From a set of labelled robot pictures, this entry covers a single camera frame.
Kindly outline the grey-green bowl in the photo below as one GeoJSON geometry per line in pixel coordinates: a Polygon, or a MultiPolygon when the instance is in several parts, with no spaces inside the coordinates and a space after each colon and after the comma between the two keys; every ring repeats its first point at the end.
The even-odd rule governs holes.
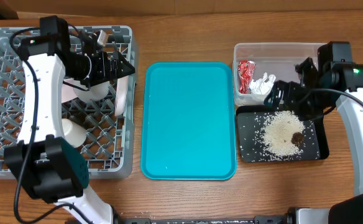
{"type": "Polygon", "coordinates": [[[91,101],[99,101],[106,97],[109,92],[109,86],[109,82],[104,82],[92,86],[88,91],[83,91],[78,88],[74,88],[73,91],[81,101],[90,103],[91,101]]]}

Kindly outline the white round plate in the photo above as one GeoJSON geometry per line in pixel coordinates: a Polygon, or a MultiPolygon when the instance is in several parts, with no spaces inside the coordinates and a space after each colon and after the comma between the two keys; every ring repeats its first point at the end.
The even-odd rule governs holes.
{"type": "Polygon", "coordinates": [[[122,77],[117,80],[116,98],[115,98],[115,116],[123,114],[126,107],[127,89],[129,77],[122,77]]]}

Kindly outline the pink bowl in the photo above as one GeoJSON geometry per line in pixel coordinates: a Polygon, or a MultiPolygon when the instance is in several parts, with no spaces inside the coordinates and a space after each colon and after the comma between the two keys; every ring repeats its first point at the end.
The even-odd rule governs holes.
{"type": "Polygon", "coordinates": [[[62,103],[74,100],[78,96],[74,92],[74,88],[66,84],[62,84],[62,103]]]}

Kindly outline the brown food scrap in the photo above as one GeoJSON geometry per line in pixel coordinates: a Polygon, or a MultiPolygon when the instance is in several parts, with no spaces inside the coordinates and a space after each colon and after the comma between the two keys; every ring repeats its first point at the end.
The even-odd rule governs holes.
{"type": "Polygon", "coordinates": [[[294,133],[291,139],[291,143],[294,144],[296,147],[299,147],[304,141],[304,135],[302,133],[294,133]]]}

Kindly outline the white tissue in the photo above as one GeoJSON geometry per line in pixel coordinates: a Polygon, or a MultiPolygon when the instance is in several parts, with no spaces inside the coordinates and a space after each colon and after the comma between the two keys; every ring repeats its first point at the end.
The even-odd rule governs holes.
{"type": "Polygon", "coordinates": [[[252,79],[249,84],[249,89],[255,95],[268,95],[275,83],[277,77],[274,74],[265,72],[262,78],[257,80],[252,79]]]}

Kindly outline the white rice pile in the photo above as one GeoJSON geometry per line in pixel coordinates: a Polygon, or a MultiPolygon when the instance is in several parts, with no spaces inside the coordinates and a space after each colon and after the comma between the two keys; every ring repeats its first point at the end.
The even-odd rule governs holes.
{"type": "Polygon", "coordinates": [[[276,156],[290,156],[298,152],[291,143],[294,133],[303,133],[305,126],[291,111],[281,111],[264,125],[263,143],[266,150],[276,156]]]}

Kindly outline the red snack wrapper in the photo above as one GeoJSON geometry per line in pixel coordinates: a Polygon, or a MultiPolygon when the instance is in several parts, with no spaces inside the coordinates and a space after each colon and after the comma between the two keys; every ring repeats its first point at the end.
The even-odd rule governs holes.
{"type": "Polygon", "coordinates": [[[237,72],[240,79],[239,93],[246,94],[252,80],[256,63],[251,60],[241,60],[237,66],[237,72]]]}

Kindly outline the white paper cup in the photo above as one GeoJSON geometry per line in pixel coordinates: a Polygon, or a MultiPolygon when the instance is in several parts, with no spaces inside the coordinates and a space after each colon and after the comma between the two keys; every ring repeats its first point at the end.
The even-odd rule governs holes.
{"type": "Polygon", "coordinates": [[[86,140],[86,129],[79,124],[69,120],[62,119],[63,132],[65,139],[73,147],[80,147],[86,140]]]}

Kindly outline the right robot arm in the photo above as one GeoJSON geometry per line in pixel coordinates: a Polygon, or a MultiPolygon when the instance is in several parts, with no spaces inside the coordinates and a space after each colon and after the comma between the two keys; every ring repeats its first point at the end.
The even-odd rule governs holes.
{"type": "Polygon", "coordinates": [[[293,208],[288,223],[363,223],[363,65],[347,57],[310,58],[295,67],[300,83],[277,81],[264,104],[283,103],[304,118],[335,107],[344,122],[354,166],[354,197],[325,208],[293,208]]]}

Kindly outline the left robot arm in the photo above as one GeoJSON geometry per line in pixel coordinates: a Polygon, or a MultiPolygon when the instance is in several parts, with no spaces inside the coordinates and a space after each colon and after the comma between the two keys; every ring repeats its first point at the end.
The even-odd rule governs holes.
{"type": "Polygon", "coordinates": [[[80,222],[119,223],[114,208],[103,202],[89,184],[88,151],[95,157],[116,151],[117,104],[107,102],[89,111],[95,101],[107,97],[112,80],[136,71],[120,52],[108,57],[95,40],[83,40],[82,51],[71,51],[68,37],[48,35],[24,39],[16,48],[25,73],[24,119],[17,144],[4,150],[4,161],[17,179],[17,190],[30,198],[67,209],[80,222]],[[74,125],[63,129],[62,88],[64,78],[86,92],[82,112],[89,129],[74,125]]]}

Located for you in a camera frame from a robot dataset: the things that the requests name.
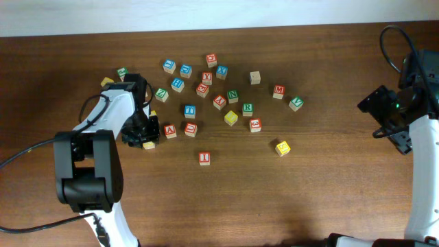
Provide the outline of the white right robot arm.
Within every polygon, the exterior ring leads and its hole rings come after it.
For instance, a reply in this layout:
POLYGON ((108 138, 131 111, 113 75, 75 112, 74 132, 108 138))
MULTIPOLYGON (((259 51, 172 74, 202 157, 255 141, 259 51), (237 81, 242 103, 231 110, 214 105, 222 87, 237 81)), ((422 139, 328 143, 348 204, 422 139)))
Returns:
POLYGON ((330 234, 325 246, 438 245, 438 52, 420 50, 403 62, 399 91, 380 86, 358 103, 401 154, 413 154, 412 208, 403 239, 363 240, 330 234))

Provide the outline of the red I block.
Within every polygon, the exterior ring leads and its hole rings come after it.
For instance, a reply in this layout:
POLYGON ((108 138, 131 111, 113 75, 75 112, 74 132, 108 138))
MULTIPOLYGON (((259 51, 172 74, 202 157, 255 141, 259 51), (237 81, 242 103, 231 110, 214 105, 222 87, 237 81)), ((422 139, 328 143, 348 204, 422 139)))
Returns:
POLYGON ((211 164, 211 153, 210 152, 200 152, 198 154, 198 162, 201 166, 206 166, 211 164))

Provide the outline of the green R block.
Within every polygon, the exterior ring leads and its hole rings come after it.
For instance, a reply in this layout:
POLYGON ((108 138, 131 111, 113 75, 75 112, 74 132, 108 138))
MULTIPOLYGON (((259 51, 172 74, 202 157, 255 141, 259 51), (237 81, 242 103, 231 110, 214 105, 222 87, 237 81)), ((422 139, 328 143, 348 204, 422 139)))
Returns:
POLYGON ((245 103, 242 105, 242 115, 244 117, 251 117, 254 112, 254 106, 251 103, 245 103))

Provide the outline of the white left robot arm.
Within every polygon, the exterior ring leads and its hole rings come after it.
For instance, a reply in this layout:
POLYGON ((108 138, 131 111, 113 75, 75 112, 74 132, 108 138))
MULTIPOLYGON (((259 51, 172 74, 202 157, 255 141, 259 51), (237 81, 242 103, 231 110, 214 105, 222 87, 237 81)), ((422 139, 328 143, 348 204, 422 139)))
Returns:
POLYGON ((123 171, 116 140, 131 148, 158 144, 159 120, 146 100, 150 87, 138 73, 108 83, 87 118, 72 131, 55 135, 57 197, 84 217, 100 246, 140 244, 121 207, 123 171))

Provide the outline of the yellow C block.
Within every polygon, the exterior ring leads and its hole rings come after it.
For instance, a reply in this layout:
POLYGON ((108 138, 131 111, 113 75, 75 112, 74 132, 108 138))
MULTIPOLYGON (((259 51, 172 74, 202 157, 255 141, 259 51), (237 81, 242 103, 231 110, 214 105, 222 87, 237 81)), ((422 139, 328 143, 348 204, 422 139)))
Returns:
POLYGON ((143 148, 145 150, 154 149, 155 147, 156 147, 156 144, 154 142, 152 142, 152 141, 143 143, 143 148))

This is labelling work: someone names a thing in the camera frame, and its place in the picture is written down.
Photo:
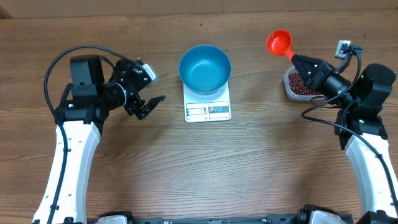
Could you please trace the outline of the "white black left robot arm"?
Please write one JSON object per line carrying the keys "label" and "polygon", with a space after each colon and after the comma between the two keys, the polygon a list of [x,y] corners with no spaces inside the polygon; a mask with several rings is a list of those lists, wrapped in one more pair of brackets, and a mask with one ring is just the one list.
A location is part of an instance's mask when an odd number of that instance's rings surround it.
{"label": "white black left robot arm", "polygon": [[49,181],[33,223],[86,223],[86,193],[93,155],[111,110],[123,107],[144,119],[164,96],[144,101],[139,92],[159,76],[141,60],[118,60],[108,82],[101,55],[70,59],[72,82],[63,92],[55,114],[56,147]]}

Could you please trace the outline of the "red scoop blue handle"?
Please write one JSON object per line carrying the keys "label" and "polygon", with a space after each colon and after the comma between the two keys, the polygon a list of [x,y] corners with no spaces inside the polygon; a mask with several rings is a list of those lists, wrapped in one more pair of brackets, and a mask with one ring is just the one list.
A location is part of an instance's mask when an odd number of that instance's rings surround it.
{"label": "red scoop blue handle", "polygon": [[294,56],[293,40],[289,31],[275,30],[266,41],[266,49],[275,56],[286,56],[290,61]]}

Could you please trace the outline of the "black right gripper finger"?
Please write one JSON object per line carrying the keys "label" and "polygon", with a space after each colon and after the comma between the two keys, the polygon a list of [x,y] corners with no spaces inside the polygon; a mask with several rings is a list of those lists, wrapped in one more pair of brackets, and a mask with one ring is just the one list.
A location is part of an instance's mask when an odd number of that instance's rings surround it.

ACTIVITY → Using the records above, copy word for word the line with "Kindly outline the brown", the line with "Kindly outline the white tissue", and every line between them.

SOLUTION FOR THIS PROBLEM →
Kindly outline the brown food scrap in the photo above as one GeoJSON geometry per line in pixel coordinates: a Polygon, or a MultiPolygon when the instance is in several parts, with no spaces inside the coordinates and a space after each colon and after the comma between the two keys; every ring repeats its first point at the end.
The even-odd rule governs holes.
{"type": "Polygon", "coordinates": [[[294,133],[291,139],[291,143],[294,144],[296,147],[299,147],[304,141],[304,135],[302,133],[294,133]]]}

Kindly outline the white tissue in the photo above as one GeoJSON geometry per line in pixel coordinates: a Polygon, or a MultiPolygon when the instance is in several parts, with no spaces inside the coordinates and a space after each colon and after the comma between the two keys; every ring repeats its first point at the end.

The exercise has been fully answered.